- _ACTIVITY_: Reproduce the full listing as it stands. Images do not belong in the copy.

- _DATA BELOW_:
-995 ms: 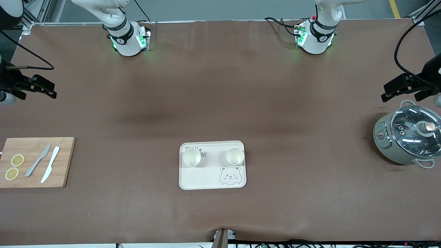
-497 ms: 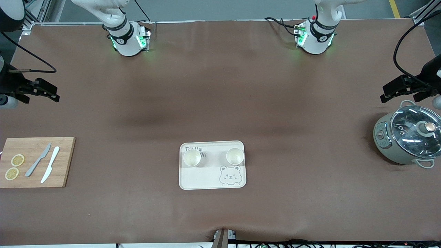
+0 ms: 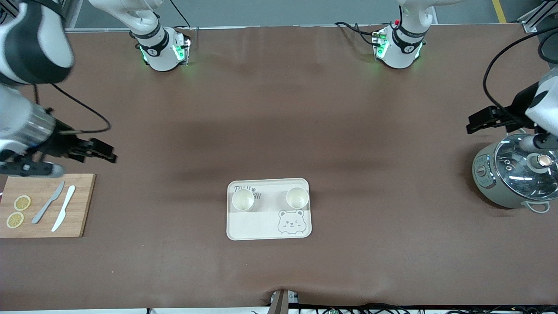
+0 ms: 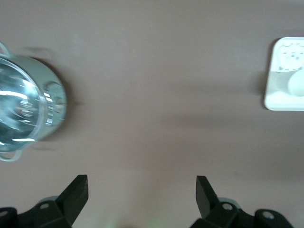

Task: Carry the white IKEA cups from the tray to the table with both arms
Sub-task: 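Move the left gripper and the right gripper toward the two white cups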

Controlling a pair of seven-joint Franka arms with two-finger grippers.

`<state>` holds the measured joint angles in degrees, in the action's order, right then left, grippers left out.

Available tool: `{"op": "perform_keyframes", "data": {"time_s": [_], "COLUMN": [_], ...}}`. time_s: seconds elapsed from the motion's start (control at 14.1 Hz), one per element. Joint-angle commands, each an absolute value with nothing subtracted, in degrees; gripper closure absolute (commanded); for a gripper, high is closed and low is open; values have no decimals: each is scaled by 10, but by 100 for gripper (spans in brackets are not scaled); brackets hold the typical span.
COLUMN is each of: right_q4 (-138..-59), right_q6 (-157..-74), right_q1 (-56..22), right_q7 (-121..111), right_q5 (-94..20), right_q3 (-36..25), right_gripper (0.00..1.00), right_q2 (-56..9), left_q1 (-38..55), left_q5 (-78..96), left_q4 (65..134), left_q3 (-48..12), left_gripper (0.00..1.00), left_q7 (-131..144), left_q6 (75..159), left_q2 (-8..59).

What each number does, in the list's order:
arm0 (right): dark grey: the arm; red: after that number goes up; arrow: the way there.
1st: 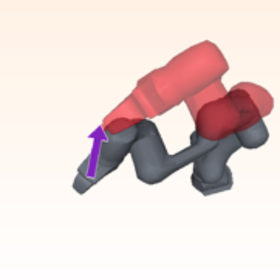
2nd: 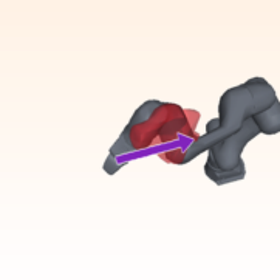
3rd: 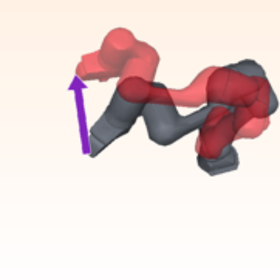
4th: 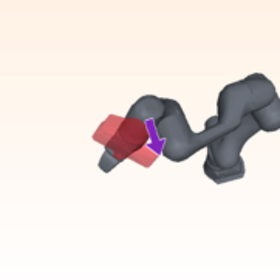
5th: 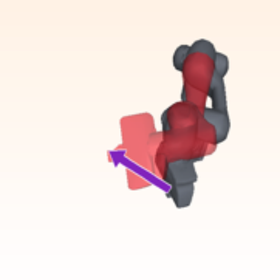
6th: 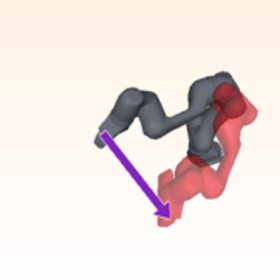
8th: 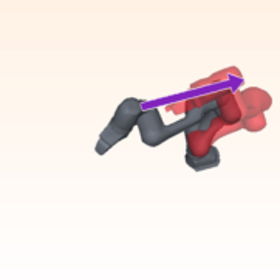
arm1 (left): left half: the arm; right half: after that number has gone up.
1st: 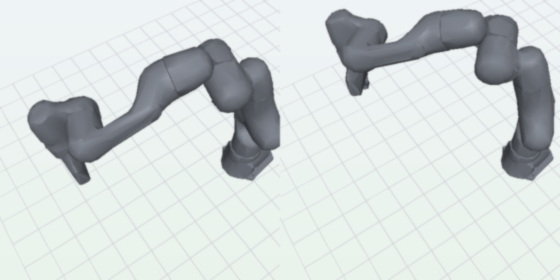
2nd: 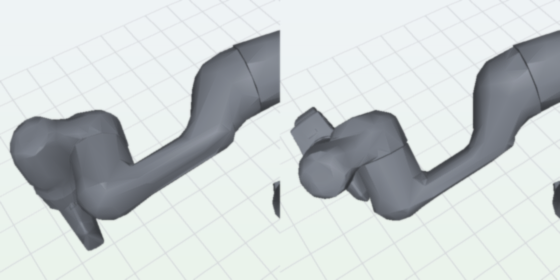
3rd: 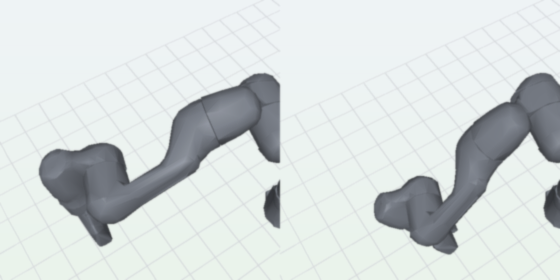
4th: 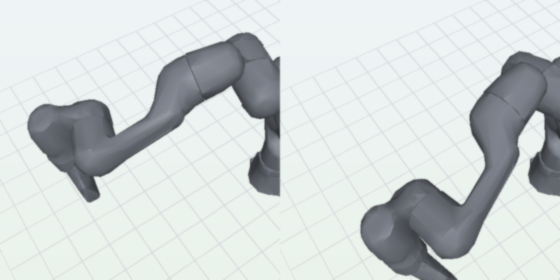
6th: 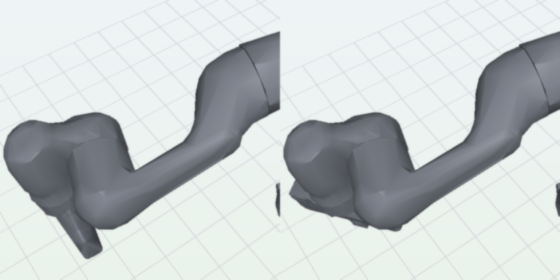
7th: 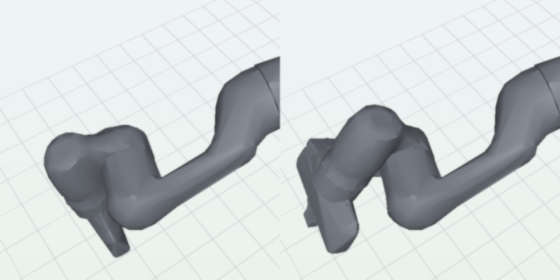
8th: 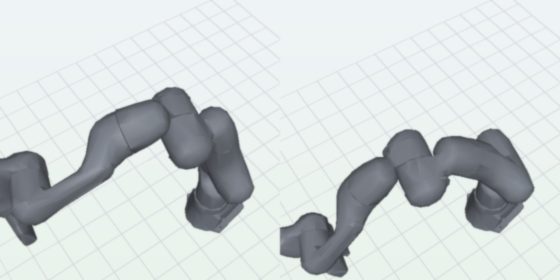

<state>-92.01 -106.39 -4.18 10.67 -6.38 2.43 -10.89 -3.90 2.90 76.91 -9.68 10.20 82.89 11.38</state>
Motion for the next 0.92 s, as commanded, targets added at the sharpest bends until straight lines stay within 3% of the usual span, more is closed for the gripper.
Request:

- _YOUR SOLUTION_:
-995 ms: 
-497 ms: 
+0 ms: 
+0 ms: 

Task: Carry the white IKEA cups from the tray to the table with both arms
Sub-task: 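Move the left gripper and the right gripper toward the two white cups
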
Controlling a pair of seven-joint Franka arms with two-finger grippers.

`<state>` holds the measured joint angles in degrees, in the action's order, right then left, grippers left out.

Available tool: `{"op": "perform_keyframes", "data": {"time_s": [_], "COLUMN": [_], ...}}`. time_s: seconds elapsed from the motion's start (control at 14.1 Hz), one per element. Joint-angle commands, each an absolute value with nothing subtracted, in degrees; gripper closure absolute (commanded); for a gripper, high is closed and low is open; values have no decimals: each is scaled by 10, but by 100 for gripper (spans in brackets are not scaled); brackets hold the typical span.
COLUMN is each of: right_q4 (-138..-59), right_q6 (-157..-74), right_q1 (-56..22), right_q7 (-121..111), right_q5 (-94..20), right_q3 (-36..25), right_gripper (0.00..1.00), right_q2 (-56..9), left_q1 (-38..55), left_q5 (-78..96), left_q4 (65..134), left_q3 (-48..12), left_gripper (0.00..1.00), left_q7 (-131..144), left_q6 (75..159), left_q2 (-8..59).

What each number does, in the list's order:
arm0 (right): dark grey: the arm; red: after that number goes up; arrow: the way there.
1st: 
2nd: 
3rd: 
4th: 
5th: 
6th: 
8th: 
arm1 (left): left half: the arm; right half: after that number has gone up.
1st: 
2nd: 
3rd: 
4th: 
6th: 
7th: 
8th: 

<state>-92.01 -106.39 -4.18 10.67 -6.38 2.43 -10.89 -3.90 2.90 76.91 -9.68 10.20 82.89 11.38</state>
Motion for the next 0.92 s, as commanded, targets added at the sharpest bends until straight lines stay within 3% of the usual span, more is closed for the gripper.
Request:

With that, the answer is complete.